#### WORK INSTRUCTION
Using the data below, gather each line that includes the word "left".

#### RECORDED DATA

★ ★ ★ ★ ★ ★ ★

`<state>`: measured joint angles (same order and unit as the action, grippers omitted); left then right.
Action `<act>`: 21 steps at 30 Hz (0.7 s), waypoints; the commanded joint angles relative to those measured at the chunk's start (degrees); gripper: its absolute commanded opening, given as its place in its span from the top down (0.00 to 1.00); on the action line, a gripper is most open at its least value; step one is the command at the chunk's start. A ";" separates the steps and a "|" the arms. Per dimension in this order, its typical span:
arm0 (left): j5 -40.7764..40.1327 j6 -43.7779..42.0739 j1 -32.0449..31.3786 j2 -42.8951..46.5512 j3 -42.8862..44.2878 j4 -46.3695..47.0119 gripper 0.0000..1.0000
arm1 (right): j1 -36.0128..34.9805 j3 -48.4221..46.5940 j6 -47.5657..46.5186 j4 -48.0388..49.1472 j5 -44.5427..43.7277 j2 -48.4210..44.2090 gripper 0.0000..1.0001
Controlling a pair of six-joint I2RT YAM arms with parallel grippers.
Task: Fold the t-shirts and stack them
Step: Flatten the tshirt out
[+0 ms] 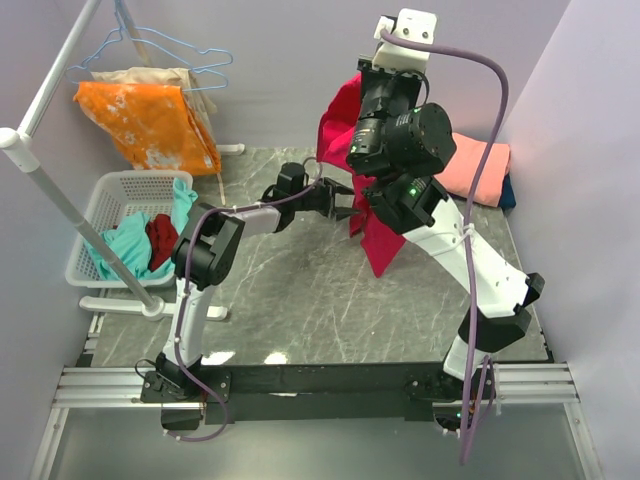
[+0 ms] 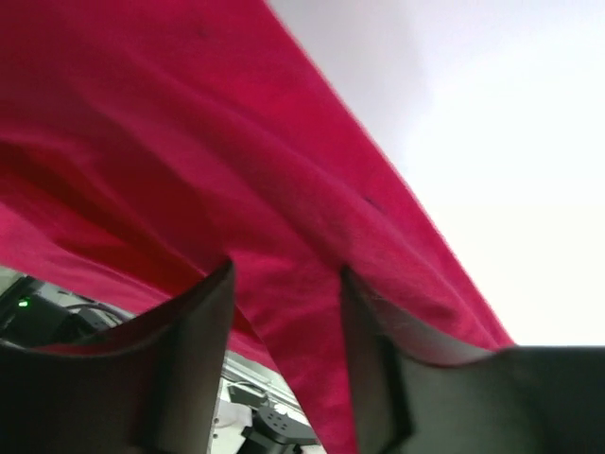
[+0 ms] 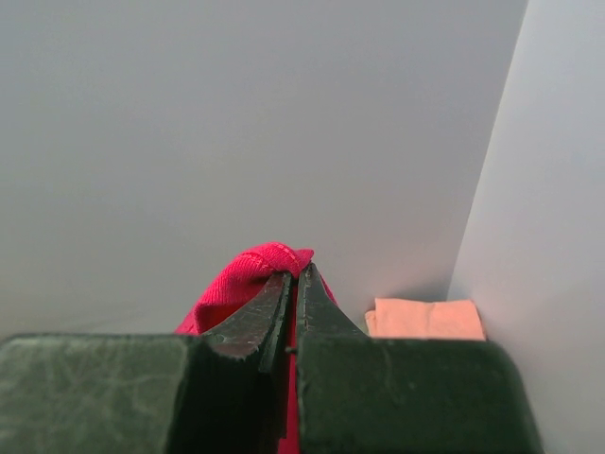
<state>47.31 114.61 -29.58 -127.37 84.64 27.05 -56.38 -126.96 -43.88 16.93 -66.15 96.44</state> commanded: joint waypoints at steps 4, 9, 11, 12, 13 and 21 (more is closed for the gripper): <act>-0.19 -9.30 2.77 6.86 -2.72 -11.11 0.38 | 2.67 10.19 -1.92 9.69 1.29 -4.41 1.00; -1.96 -17.12 4.53 8.46 -2.29 -21.24 0.37 | 6.45 22.79 1.59 14.97 -3.53 -8.98 1.00; -2.74 -19.58 4.62 7.75 -0.54 -25.72 0.37 | 7.51 26.92 5.62 12.71 -4.42 -10.04 1.00; -3.18 -20.47 4.62 7.40 0.25 -26.86 0.37 | 8.30 29.46 6.52 12.60 -5.04 -11.00 1.00; -3.45 -21.43 4.71 6.70 1.13 -29.22 0.37 | 8.56 30.70 7.48 12.60 -5.48 -11.54 1.00; -6.08 -26.53 4.01 3.45 5.96 -40.02 0.40 | 9.97 34.49 14.43 8.74 -5.66 -12.95 1.00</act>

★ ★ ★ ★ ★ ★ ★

#### SOLUTION FOR THIS PROBLEM
`<state>`: measured joint angles (same order and unit as the action, grippers omitted); left then right.
arm0 (left): j5 -40.7764..40.1327 j6 -43.7779..42.0739 j1 -32.0449..31.3786 j2 -42.8951..46.5512 j3 -42.8862..44.2878 j4 -46.3695..47.0119 gripper 0.0000..1.0000

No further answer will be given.